§ **Exercise goal**
Once you find the line containing "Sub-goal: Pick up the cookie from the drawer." in the data below, copy it and each following line exactly, up to and including the line containing "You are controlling", and nothing else.
++++
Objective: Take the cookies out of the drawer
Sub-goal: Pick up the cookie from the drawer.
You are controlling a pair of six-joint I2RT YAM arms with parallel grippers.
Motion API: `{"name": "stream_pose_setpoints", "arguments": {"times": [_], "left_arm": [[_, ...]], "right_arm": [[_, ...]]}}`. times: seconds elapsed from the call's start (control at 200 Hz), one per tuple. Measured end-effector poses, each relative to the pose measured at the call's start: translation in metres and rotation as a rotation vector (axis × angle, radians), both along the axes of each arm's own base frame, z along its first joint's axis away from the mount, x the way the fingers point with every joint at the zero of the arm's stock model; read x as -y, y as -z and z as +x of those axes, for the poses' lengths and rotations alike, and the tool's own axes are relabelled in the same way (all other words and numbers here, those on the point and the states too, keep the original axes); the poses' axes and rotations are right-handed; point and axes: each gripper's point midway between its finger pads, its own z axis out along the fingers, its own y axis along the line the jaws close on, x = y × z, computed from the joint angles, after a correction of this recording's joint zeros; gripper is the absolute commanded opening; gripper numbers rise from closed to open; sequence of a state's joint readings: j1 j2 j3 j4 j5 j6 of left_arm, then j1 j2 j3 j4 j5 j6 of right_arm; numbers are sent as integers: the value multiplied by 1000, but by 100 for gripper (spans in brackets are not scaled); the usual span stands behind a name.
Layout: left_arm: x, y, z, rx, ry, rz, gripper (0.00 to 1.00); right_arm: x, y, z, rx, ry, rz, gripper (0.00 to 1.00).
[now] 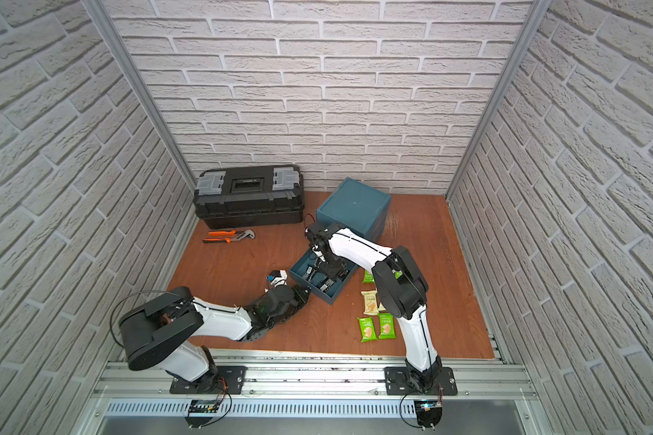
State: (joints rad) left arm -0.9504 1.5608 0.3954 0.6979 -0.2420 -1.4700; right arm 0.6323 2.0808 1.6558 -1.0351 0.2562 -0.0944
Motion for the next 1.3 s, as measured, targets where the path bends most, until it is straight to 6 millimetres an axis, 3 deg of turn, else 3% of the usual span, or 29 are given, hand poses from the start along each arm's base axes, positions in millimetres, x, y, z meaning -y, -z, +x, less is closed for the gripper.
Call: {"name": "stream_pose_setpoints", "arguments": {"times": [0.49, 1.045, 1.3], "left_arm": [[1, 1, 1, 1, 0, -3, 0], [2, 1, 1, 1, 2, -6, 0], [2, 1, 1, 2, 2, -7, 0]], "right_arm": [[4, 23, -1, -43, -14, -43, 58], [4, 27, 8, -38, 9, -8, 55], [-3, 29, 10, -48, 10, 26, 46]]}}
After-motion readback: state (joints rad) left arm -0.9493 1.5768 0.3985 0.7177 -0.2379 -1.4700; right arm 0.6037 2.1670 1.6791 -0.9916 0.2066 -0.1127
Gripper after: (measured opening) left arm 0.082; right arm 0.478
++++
§ **Answer area**
Sub-goal: Pick up the cookie from the drawer.
You are controlling a pair of six-joint I2RT YAM arms with parallel grippers.

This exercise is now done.